これだけだと分かりづらいが公正取引委員会の報告書56〜58頁にある通り,有料会員には良い点数を与え無料会員には点数を下げるなど,「飲食店に・・・自らに都合のよい料金プランに変更させるなど,正常な商慣習に照らして不当に不利益を」与えていないかが背景的な問題点であったようだ。
この東京地裁判決は,かなり画期的なものだ。
おそらく原告は,優越的地位の乱用として禁止される「不公正な取引方法」のうち一般指定4項「取引条件等の差別取扱い」,つまり食べログが原告に対して不当に不利な取扱いをしたとして訴えたのであろう。
しかし,このような訴えは一般的に非常に困難だ。不公正な取引方法のうち,例えば,共同の取引拒絶(1項),抱き合わせ販売(10項),再販売価格拘束(12項),などであれば,何が禁止されている取引方法であるかは,それなりに明確だ。
一方で,不当に不利に取り扱ってはいけないという第4項の規定はかなりあいまいで,何が不当な取り扱いにあたるのかの認定は非常に困難だ。
そのため,一般に裁判所は同項の適用には消極的であり,私も何度か同項に違反するという主張を裁判所でしたが,いずれも相手にされなかった。
にもかかわらず,今回の東京地裁判決は,積極的に第4項を適用したという点で重要なものだ。
また,上記の通り,有料会員だけが高い点数を受けているという批判が背景にあるにしても,報道からすると,それは,あくまでも裁判の背景としてあったにすぎない。

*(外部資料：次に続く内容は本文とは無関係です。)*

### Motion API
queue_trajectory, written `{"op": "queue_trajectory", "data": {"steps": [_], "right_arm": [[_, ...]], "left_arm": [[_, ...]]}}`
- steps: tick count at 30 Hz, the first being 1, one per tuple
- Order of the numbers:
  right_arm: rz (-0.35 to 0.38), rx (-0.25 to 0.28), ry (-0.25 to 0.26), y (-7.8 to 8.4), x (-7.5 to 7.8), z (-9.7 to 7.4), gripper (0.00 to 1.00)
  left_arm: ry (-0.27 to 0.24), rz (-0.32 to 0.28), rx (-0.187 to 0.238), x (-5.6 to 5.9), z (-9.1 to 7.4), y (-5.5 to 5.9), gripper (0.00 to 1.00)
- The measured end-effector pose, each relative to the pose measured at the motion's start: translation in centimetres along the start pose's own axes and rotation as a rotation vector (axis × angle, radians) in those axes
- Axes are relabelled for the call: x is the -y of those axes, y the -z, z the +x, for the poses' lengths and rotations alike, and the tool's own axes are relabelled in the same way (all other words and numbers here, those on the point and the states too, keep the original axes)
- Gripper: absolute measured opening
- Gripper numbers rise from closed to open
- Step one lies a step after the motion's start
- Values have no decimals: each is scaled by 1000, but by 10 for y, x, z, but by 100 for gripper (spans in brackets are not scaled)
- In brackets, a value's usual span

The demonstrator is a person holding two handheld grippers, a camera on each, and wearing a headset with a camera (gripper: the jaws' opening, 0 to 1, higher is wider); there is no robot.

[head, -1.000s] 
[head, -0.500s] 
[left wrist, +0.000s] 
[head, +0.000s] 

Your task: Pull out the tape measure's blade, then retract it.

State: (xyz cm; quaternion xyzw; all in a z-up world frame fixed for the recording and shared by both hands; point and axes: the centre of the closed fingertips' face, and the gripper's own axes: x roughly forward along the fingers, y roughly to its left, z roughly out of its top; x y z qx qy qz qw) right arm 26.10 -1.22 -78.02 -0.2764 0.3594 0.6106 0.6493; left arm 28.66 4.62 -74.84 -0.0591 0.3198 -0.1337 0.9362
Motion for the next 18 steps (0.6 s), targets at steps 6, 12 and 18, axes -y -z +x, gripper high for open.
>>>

裁判において原告は,お金を払っていないから嫌がらせを受けたという主張はしていないようだ。つまり,食べログに不当な目的があったという主張をしているわけではない。
そうすると,裁判所は,不当な目的がなかったとしても,一方的に点数を変更することを違法としたわけであり,その点でも画期的だ。
中小企業の代理をすることが多い私にとっては,独禁法で訴えられるより,訴える方が多い。そういう意味で,新たな武器の登場は喜ばしいところだ。
※ニュースを見ての感想であり,実際の裁判の内容は確認しておりませんので,主張内容や判決内容など間違いがあるのかもしれません。